• What you have to do:
As you reproduce every line below, keep it exactly as written and leave out the images.

• Dataset content:

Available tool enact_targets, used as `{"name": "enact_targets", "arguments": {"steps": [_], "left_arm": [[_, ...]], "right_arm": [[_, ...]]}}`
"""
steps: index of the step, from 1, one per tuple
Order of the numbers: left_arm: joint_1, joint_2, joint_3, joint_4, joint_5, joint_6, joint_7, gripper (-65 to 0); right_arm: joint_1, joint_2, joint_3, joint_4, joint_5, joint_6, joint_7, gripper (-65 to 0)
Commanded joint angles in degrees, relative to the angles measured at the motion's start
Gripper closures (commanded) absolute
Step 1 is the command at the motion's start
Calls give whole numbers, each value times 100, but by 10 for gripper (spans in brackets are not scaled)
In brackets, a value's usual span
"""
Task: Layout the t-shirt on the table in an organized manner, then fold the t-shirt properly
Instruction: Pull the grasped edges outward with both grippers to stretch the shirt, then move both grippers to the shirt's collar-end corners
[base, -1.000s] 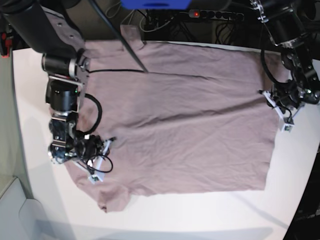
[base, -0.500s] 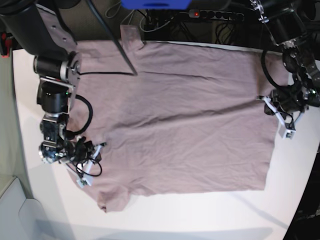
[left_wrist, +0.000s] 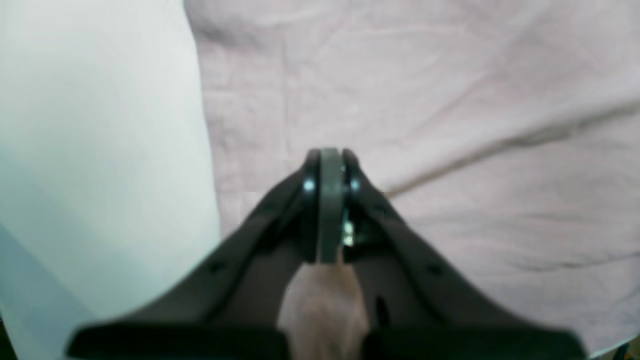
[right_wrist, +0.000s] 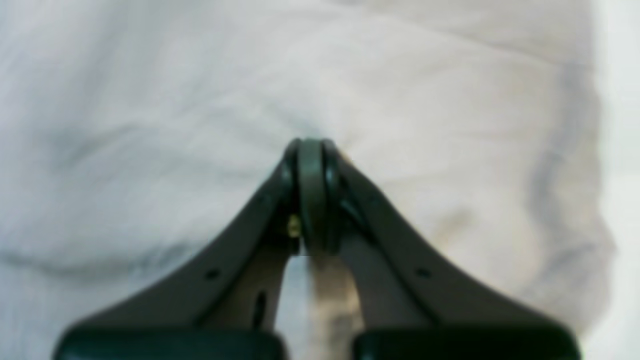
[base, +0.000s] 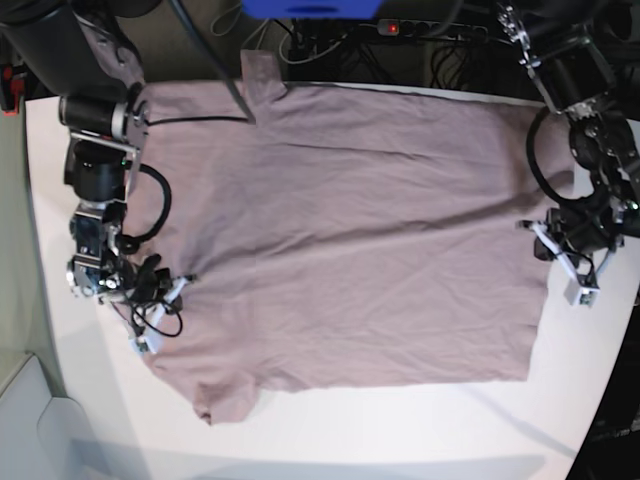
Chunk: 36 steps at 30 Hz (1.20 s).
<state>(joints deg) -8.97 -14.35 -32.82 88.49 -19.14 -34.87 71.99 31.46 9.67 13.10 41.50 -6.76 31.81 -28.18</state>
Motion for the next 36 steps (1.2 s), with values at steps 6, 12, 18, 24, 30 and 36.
{"name": "enact_targets", "arguments": {"steps": [6, 12, 18, 24, 30, 36], "left_arm": [[-65, -82, -19, 96, -69, 19, -65, -1], [93, -108, -19, 167, -95, 19, -47, -1], [286, -117, -134, 175, -113, -34, -29, -1], [462, -99, -767, 211, -122, -42, 15, -1], [805, -117, -1145, 562, -122, -42, 15, -6], [1183, -117, -1399, 861, -113, -42, 23, -206]], "right_arm": [[357, 180, 13, -101, -154, -830, 62, 0], [1131, 453, 13, -1631, -146, -1348, 774, 0], [1394, 620, 4, -1666, -146, -1357, 1012, 0], [1693, 822, 4, -1640, -146, -1357, 669, 0], [1166, 857, 13, -435, -146, -1348, -105, 0], [-65, 787, 13, 1956, 514, -847, -1344, 0]]}}
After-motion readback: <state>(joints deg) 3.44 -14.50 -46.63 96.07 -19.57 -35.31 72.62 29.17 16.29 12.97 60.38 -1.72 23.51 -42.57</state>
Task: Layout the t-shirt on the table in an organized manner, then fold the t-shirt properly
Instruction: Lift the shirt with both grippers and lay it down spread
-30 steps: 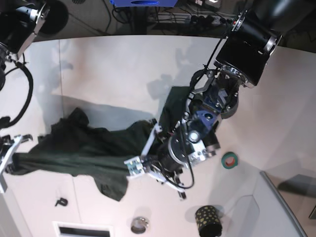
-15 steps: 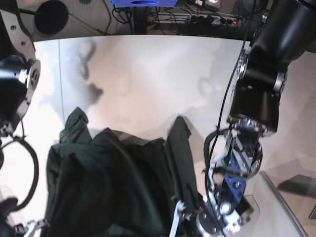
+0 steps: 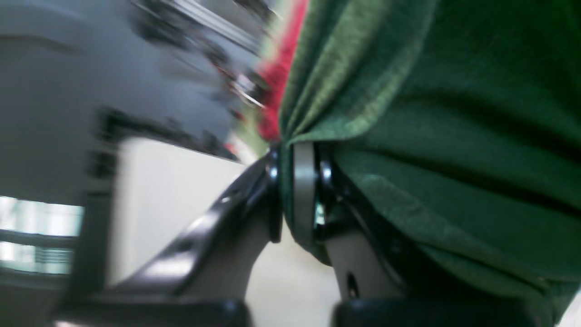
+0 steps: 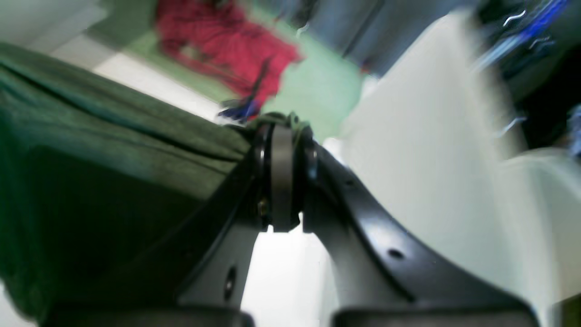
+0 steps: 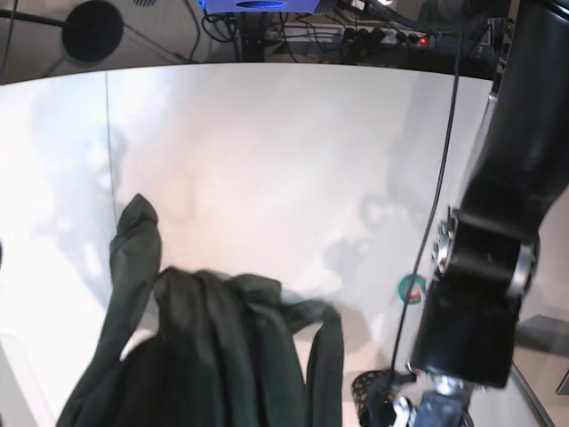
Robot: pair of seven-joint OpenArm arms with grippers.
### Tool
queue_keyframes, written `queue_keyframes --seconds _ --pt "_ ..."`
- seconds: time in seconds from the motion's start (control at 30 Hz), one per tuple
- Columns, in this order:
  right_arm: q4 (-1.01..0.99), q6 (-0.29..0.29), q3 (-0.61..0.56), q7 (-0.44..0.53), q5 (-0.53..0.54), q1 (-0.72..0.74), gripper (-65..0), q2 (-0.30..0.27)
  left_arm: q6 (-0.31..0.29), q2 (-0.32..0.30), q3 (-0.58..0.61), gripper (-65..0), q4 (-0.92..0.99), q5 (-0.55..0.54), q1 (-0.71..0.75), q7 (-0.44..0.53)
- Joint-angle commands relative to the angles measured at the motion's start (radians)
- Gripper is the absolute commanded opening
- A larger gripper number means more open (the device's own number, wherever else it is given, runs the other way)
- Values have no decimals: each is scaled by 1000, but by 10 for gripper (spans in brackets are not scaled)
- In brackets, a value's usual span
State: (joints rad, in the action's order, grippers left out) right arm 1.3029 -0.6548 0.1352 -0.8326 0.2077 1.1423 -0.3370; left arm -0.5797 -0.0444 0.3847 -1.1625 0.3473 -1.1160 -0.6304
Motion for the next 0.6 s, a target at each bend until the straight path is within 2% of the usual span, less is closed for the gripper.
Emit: queue_keyframes --seconds 0.0,0.03,0.07,0.13,0.2,0.27,0.33,0.4,0.5,0.57 --pt "25 20 4 12 -23 61 -648 -21 20 -7 -11 -650 -20 35 -52 -22" --pt "48 19 -6 -20 -23 75 -648 -32 20 -4 -2 -650 -53 45 -60 -36" --pt "89 19 -9 -70 -21 71 -648 -70 19 -2 3 -650 -99 45 -57 -67" --pt "175 17 -12 -184 -21 18 -648 -104 17 -13 3 -650 -175 37 -11 -133" --pt "280 16 -7 -264 -21 -94 -648 -116 -23 -41 4 -650 -267 40 72 -179" --pt "395 16 -4 -316 -21 -245 -648 -164 -101 -45 4 -650 -370 55 172 -211" --pt "508 19 1 -347 -21 -417 -648 -190 -118 -45 4 -650 -471 106 296 -268" --pt "604 19 73 -374 -21 -605 -648 -184 -118 -56 4 -650 -552 180 428 -286" --pt "694 16 202 -406 -21 -847 -648 -129 -118 -74 18 -650 -658 312 626 -286" --pt "694 13 274 -390 -20 -976 -648 -87 -118 -113 59 -650 -687 375 736 -286"
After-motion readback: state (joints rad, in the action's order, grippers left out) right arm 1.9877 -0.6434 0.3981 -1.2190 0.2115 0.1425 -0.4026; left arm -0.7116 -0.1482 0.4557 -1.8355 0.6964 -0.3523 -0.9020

• Reply:
Available tool enact_targets, used as `{"name": "enact_targets", "arguments": {"steps": [_], "left_arm": [[_, ...]], "right_arm": [[_, ...]]}}`
"""
steps: index of the step, from 1, one per tuple
Order of the numbers: left_arm: joint_1, joint_2, joint_3, joint_4, joint_5, joint_6, joint_7, gripper (-65 to 0); right_arm: joint_1, joint_2, joint_3, joint_4, joint_5, joint_6, joint_7, gripper (-65 to 0)
Commanded joint angles in degrees, relative to the angles measured at the motion's start
Gripper closures (commanded) absolute
Step 1 is the command at the motion's start
Calls give whole numbers, each value times 100, but by 10 for gripper (spans in brackets are not scaled)
In brackets, a value's usual span
"""
Task: Layout the t-shirt on the table in an organized manner, then fold the t-shirt properly
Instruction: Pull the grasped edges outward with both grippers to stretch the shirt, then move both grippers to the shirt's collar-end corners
[base, -1.000s] 
[base, -0.500s] 
[left_wrist, +0.000s] 
[right_wrist, +0.000s] 
[base, +0.000s] 
Chunk: 36 steps at 30 Hz (1.20 s).
<state>(joints deg) -8.97 -14.35 -32.82 88.49 -19.14 -34.87 71.99 31.46 9.67 13.10 41.50 -6.76 31.81 -28.18</state>
Motion for the next 36 steps (1.2 s), with values at steps 6, 12, 18, 24, 30 and 36.
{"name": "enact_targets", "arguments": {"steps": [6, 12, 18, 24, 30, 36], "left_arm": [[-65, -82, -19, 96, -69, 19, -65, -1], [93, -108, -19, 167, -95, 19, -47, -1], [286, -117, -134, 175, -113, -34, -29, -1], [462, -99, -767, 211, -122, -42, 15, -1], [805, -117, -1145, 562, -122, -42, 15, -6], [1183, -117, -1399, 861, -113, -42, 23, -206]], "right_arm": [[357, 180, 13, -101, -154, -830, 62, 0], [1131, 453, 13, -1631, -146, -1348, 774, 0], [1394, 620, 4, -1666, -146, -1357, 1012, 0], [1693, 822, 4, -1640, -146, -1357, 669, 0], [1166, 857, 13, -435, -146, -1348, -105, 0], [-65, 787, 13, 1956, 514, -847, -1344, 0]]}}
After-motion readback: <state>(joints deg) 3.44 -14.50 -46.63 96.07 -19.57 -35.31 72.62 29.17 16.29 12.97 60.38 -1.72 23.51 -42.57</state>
Task: Layout the t-shirt on the table in an organized manner, then fold the t-shirt properly
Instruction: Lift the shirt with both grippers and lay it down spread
-30 steps: 
-15 steps: 
+0 steps: 
+0 steps: 
+0 steps: 
Robot: pair of seven-joint OpenArm arms with grippers.
### Tool
queue_keyframes, written `queue_keyframes --seconds _ --pt "_ ..."`
- seconds: time in seconds from the motion's start (control at 30 Hz), one per tuple
- Columns, in this order:
  right_arm: q4 (-1.01..0.99), q6 (-0.29..0.29), q3 (-0.61..0.56), q7 (-0.44..0.53), q5 (-0.53..0.54), q1 (-0.72..0.74), gripper (-65..0), q2 (-0.30..0.27)
  left_arm: q6 (-0.31..0.29), q2 (-0.32..0.30), q3 (-0.58..0.61), gripper (-65..0), q4 (-0.92..0.99), q5 (-0.55..0.54), q1 (-0.71..0.75), q7 (-0.44..0.53)
- Joint-angle commands relative to the angles measured at the motion's start (radians)
- Gripper is the absolute commanded opening
- A larger gripper number means more open (the device's own number, wherever else it is given, runs the other way)
- Values have no decimals: each is scaled by 1000, but by 10 for gripper (spans in brackets are not scaled)
- In brackets, a value's usual span
State: (joints rad, in the action's order, grippers left out) right arm 1.3029 -0.6548 0.1352 -0.8326 0.2077 1.1423 -0.3370; left arm -0.5797 -0.0444 0.3847 -1.1625 0.3473 -1.1160 -0.6304
Motion for the next 0.6 s, a target at each bend until the straight path is within 2% of the usual span, less is closed for the gripper.
Emit: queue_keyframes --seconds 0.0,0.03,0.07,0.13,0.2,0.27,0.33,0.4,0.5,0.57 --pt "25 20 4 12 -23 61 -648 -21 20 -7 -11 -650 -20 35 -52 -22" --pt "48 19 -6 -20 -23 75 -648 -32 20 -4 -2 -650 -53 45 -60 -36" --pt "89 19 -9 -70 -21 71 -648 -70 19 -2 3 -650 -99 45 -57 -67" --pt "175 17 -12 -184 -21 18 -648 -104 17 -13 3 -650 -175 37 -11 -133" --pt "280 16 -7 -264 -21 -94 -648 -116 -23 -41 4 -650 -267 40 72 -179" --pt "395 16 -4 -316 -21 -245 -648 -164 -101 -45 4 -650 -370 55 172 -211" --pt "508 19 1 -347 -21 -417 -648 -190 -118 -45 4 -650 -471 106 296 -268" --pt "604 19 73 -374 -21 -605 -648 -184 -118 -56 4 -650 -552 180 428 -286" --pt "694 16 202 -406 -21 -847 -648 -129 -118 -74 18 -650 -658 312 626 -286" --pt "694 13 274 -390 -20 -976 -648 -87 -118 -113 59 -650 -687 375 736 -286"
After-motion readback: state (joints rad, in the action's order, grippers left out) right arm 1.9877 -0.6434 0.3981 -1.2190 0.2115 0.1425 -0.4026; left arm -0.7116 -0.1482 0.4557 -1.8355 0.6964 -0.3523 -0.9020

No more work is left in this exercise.